Mandating local control over sex education presents unique challenges that have resulted in a glaring disparity regarding the quality of sex education that students receive. Advocates report that at least four different types of sex education curricula are used across the state, with students in larger cities such as Oklahoma City and Tulsa being more likely to receive sex education instruction. Thrive OKC, first formed in 2006 by six local organizations, provides opt-in medically accurate and evidence-based sex education to young people in Oklahoma City Public Schools and educates community members on pregnancy prevention. All students in the district receive sex education from outside agencies, including Thrive OKC, and advocates have noted that an increasing number of schools are providing comprehensive sex education.

Advocates report that the lack of a statewide mandate, funding and staff availability, and unfavorable public opinion in some communities are among the biggest barriers to providing comprehensive sex education to Oklahoma youth. Keeping these barriers in mind, advocates can take action right now to ensure young people in their community have access to quality sex education. After contacting their local school board, advocates can determine what topics are missing from sex education instruction, such as instruction on consent, sexual orientation and gender identity, and contraceptives. They can then vocalize the important need for advancing sex education requirements in their community and take action to address misinformation surrounding comprehensive sex education. Further, advocates can contact their representatives to discuss the critical need for advancing comprehensive sex education requirements. Advocates are encouraged to use the SIECUS Community Action Toolkit to guide local efforts to advance sex education.
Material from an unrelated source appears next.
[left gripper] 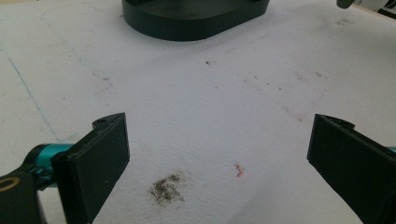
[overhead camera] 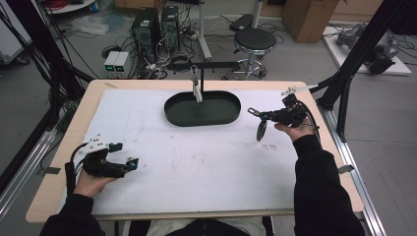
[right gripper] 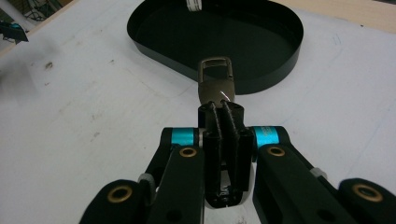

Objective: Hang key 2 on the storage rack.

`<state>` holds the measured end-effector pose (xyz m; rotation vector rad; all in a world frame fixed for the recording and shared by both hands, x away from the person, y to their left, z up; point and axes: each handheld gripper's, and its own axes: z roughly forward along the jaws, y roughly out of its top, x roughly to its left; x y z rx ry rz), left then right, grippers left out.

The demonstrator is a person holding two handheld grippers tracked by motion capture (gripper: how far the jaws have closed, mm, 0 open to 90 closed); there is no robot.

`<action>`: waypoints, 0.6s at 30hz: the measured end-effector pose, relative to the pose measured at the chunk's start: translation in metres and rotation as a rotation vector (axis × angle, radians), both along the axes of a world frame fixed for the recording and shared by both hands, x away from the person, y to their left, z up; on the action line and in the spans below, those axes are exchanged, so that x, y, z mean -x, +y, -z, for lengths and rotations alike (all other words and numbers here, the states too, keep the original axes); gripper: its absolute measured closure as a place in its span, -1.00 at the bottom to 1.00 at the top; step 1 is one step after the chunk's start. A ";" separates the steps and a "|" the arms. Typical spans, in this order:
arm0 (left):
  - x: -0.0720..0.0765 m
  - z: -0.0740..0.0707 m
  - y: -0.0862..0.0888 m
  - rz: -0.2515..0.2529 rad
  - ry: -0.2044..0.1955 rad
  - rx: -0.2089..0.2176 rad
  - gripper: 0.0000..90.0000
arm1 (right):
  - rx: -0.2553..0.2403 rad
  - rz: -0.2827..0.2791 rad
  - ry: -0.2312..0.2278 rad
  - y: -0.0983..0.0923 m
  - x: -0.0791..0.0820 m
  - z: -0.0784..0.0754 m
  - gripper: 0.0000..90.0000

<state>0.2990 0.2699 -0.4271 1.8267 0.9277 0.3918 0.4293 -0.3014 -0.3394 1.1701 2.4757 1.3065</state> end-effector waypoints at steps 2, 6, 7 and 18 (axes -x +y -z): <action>0.000 0.000 0.000 0.002 -0.002 -0.002 -0.86 | 0.003 -0.006 -0.004 0.003 -0.001 -0.002 0.93; 0.000 0.000 -0.001 0.006 -0.001 -0.008 -0.86 | -0.004 -0.004 -0.009 0.008 -0.004 -0.007 0.93; 0.000 0.000 -0.001 0.007 -0.001 -0.008 -0.86 | -0.012 -0.008 -0.014 0.009 -0.005 -0.009 0.93; 0.000 0.000 -0.003 0.014 0.000 -0.011 -0.86 | -0.027 -0.022 -0.046 0.026 -0.017 -0.030 0.93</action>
State Sex Education Policies and Requirements at a Glance

  • Oklahoma schools are not required to teach sex education. However, they are required to provide HIV/AIDS prevention instruction.
  • Curriculum is not required to be comprehensive.
  • The primary purpose of the curriculum must be to inform students about abstinence.
  • Curriculum is not required to include instruction on sexual orientation or gender identity. However, instruction must highlight that “engaging in homosexual activity, promiscuous sexual activity, intravenous drug use, or contact with contaminated blood products is now known to be primarily responsible for contact with the AIDS virus.”
  • Curriculum must include instruction on consent.
  • Parents or guardians can submit written notification if they do not want their children to participate in sexuality and HIV/AIDS courses. This is referred to as an “opt-out” policy.

State House Highlights

This section highlights sex education bills that were introduced during the 2019 state legislative session as well as bills that have been introduced thus far in 2020. These proposed bills ​provide a brief overview of both recent and current legislative action taken to advance or restrict sex education. For a more comprehensive look at relevant legislation concerning sex education and related topics such as reproductive health care, LGBTQ rights, and HIV/AIDS, continue reading on to the “State Legislative Activity” section of Oklahoma’s profile.
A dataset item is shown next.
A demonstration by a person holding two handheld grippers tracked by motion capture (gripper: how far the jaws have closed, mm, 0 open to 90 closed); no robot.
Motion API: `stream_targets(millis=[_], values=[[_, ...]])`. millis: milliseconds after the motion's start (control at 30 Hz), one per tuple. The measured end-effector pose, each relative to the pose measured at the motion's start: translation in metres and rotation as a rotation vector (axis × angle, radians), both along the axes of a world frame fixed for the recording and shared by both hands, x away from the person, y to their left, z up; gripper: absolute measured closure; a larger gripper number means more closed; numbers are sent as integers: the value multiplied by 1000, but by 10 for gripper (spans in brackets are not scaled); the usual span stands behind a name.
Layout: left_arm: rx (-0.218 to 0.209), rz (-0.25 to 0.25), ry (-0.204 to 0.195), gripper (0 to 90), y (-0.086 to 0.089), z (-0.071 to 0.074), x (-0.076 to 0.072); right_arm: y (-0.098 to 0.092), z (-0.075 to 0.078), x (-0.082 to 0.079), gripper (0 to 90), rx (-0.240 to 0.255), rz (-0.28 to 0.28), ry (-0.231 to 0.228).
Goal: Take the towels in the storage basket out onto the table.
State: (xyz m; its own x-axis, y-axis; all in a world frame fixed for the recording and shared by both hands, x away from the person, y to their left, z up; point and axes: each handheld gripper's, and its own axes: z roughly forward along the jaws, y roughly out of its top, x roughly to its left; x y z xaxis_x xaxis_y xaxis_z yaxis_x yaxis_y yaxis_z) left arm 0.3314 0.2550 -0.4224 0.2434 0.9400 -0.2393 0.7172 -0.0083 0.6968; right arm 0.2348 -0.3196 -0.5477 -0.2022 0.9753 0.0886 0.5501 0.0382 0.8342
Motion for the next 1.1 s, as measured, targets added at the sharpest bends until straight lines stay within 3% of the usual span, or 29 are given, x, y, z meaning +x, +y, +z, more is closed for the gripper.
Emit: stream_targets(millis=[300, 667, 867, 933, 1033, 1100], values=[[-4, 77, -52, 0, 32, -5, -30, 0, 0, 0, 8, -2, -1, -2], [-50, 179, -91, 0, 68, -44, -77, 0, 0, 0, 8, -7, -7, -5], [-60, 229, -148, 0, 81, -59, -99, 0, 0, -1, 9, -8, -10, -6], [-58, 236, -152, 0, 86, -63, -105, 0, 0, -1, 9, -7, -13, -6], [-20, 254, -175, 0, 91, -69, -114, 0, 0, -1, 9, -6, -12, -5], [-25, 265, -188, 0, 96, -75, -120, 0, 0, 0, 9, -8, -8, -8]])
2020 Legislative Session ​
House Bill 3090 (pending): If successful, would require life skills classes to include instruction on consent.

Senate Bill 1368 (pending): If successful, would require sex education curriculum to be approved for medical accuracy by the State Department of Health.

2019 Legislative Session
House Bill 1018, (failed): Sought to require each school district to provide age-appropriate instruction on HIV/AIDS and related issues. Clarifies the grades in which the instruction must be given and what the instruction must entail. Removes discussion of homosexual activity in relation to HIV/AIDS.
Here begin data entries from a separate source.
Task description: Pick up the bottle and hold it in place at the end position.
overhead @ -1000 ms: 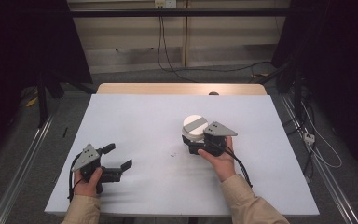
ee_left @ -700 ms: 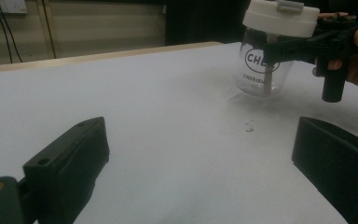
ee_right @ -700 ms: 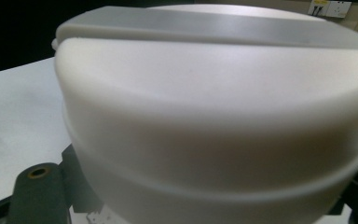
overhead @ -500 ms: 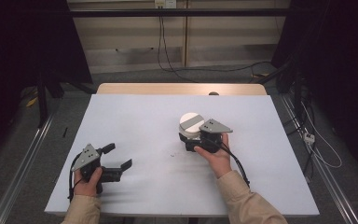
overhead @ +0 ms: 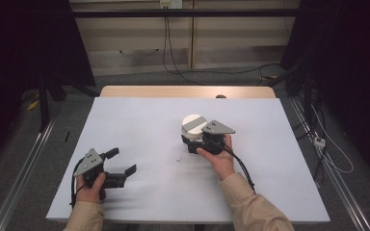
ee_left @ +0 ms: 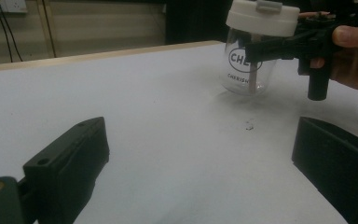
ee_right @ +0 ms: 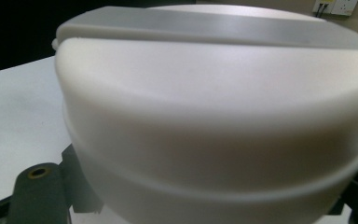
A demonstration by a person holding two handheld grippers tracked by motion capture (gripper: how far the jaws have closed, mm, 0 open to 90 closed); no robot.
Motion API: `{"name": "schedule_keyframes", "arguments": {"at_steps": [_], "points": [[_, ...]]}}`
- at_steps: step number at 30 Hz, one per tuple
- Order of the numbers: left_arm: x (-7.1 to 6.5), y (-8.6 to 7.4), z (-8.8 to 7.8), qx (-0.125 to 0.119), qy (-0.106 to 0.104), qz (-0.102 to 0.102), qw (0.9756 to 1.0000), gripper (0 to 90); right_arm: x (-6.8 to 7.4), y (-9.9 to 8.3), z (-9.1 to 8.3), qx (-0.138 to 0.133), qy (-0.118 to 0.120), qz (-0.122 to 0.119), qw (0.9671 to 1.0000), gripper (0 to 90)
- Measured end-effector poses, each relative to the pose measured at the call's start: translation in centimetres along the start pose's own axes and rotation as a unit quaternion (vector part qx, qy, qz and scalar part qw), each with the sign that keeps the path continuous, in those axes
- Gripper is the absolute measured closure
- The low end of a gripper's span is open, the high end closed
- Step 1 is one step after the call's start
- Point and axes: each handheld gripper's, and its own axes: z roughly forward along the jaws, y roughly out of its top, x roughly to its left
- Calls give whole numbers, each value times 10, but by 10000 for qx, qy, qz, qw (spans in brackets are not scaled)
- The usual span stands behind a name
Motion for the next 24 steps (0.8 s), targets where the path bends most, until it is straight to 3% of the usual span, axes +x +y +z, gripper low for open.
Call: {"name": "schedule_keyframes", "arguments": {"at_steps": [24], "points": [[0,-2,-3,40,18,-18,10000,36,-3,3,16,51,-37,-1,10000,186]]}}
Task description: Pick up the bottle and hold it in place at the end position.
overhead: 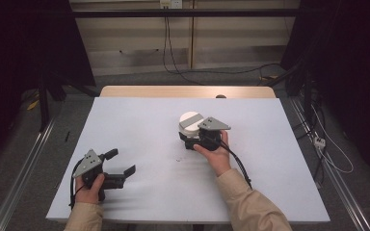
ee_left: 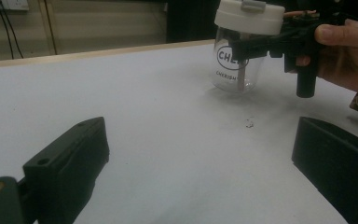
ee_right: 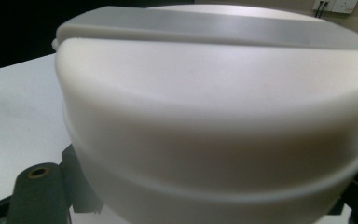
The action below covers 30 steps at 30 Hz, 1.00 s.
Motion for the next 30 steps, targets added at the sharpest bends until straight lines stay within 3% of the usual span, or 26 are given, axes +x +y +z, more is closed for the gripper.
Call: {"name": "schedule_keyframes", "arguments": {"at_steps": [30], "points": [[-1,-1,3,36,-12,-28,10000,36,-3,-5,14,53,-16,-11,10000,186]]}}
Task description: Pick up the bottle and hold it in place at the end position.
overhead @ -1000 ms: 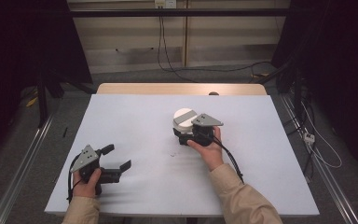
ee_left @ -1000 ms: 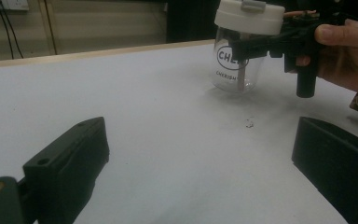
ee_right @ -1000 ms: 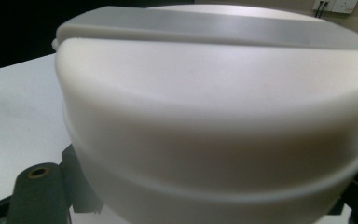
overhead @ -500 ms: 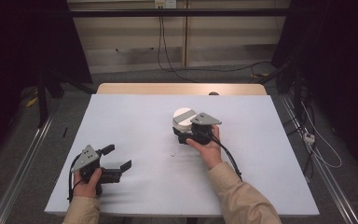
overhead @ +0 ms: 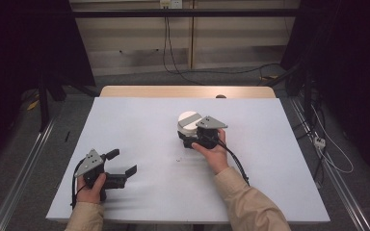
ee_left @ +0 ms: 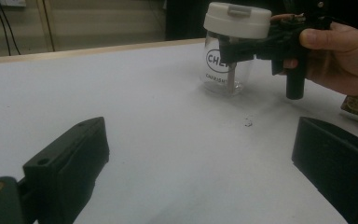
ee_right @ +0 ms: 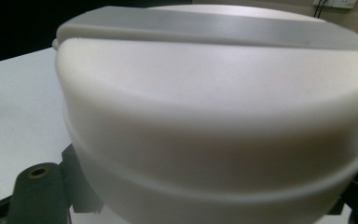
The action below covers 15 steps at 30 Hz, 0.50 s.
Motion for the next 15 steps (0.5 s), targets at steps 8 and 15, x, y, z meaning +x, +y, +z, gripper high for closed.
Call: {"name": "schedule_keyframes", "arguments": {"at_steps": [8,15], "points": [[0,0,0,5,-6,3,10000,36,2,-1,2,6,17,-3,10000,186],[0,0,0,22,-16,-1,10000,36,5,-3,4,41,68,-23,10000,186]]}}
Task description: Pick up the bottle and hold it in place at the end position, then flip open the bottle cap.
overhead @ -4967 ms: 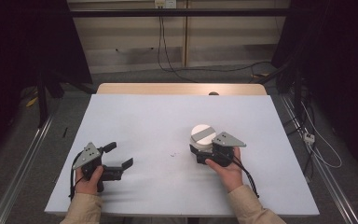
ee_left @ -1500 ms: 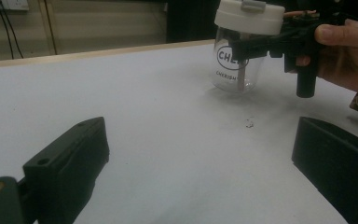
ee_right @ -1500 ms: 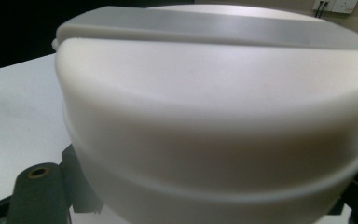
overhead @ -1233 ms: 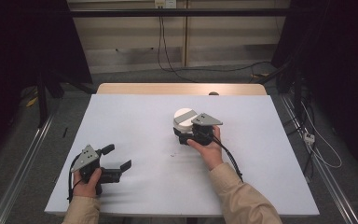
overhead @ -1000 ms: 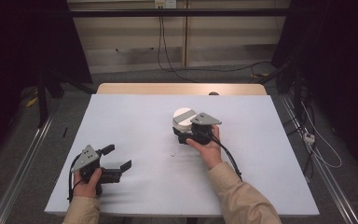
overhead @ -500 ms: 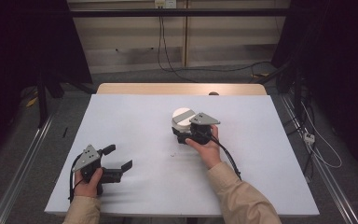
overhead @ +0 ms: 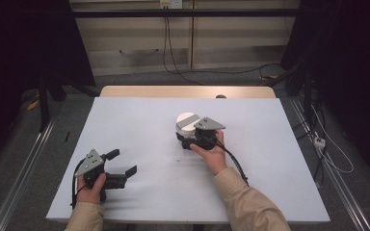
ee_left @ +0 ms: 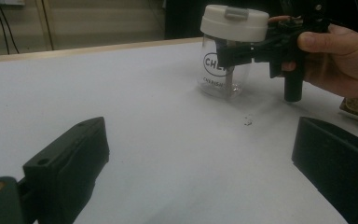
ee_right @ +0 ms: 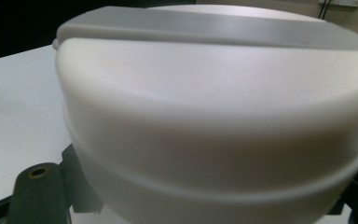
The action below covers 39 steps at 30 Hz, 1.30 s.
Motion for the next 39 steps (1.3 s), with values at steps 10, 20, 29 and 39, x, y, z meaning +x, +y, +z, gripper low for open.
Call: {"name": "schedule_keyframes", "arguments": {"at_steps": [10,20,29,39], "points": [[-1,1,0,6,-47,10,10000,36,2,-1,-1,11,81,-124,9999,186],[-5,3,3,9,-92,40,9999,36,4,-2,-5,26,75,-251,9997,186],[-5,2,2,1,-60,8,10000,36,4,-2,-4,13,96,-244,9997,187],[-6,3,5,-5,-60,3,10000,36,3,-2,-5,10,102,-222,9997,186]]}}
Senate Bill 50, (failed): Sought to require school districts to provide students and their parents or guardians in grades 6-12 with communication training regarding pregnancy and STI prevention, abstinence, and healthy relationships.

Senate Bill 926, (enacted): Requires curriculum related to human sexuality to include instruction on consent.


More on sex ed in Oklahoma…


State Law

Oklahoma does not require schools to teach sex education. However, according to Oklahoma Statutes  70-11-103.3 and 70-11-105.1, schools are required to provide human immunodeficiency virus (HIV)/acquired immunodeficiency syndrome (AIDS) prevention education. This education must be limited to the “discussion of the disease AIDS and its spread and prevention” and include instruction on consent. The class must be taught once during either grade 5 or 6, once during grades 7–9, and once during grades 10–12. All curricula and materials must be checked for medical accuracy by the Oklahoma Department of Health and must only include “factual medical information for AIDS prevention.” Additionally,

D) AIDS prevention education shall specifically teach students that:

  1. Engaging in homosexual activity, promiscuous sexual activity, intravenous drug use, or contact with contaminated blood products is now known to be primarily responsible for contact with the AIDS virus;
  2. Avoiding the activities specified [above] is the only method of preventing the spread of the virus;
  3. Sexual intercourse, with or without condoms, with any person testing positive for HIV antibodies, or any other person infected with HIV, places that individual in a high-risk category for developing AIDS.

E) The program of AIDS prevention education shall teach that abstinence from sexual activity is the only certain means for the prevention of the spread or contraction of the AIDS virus through sexual contact. It shall also teach that artificial means of birth control are not a certain means of preventing the spread of the AIDS virus, and reliance on such methods puts a person at risk for exposure to the disease.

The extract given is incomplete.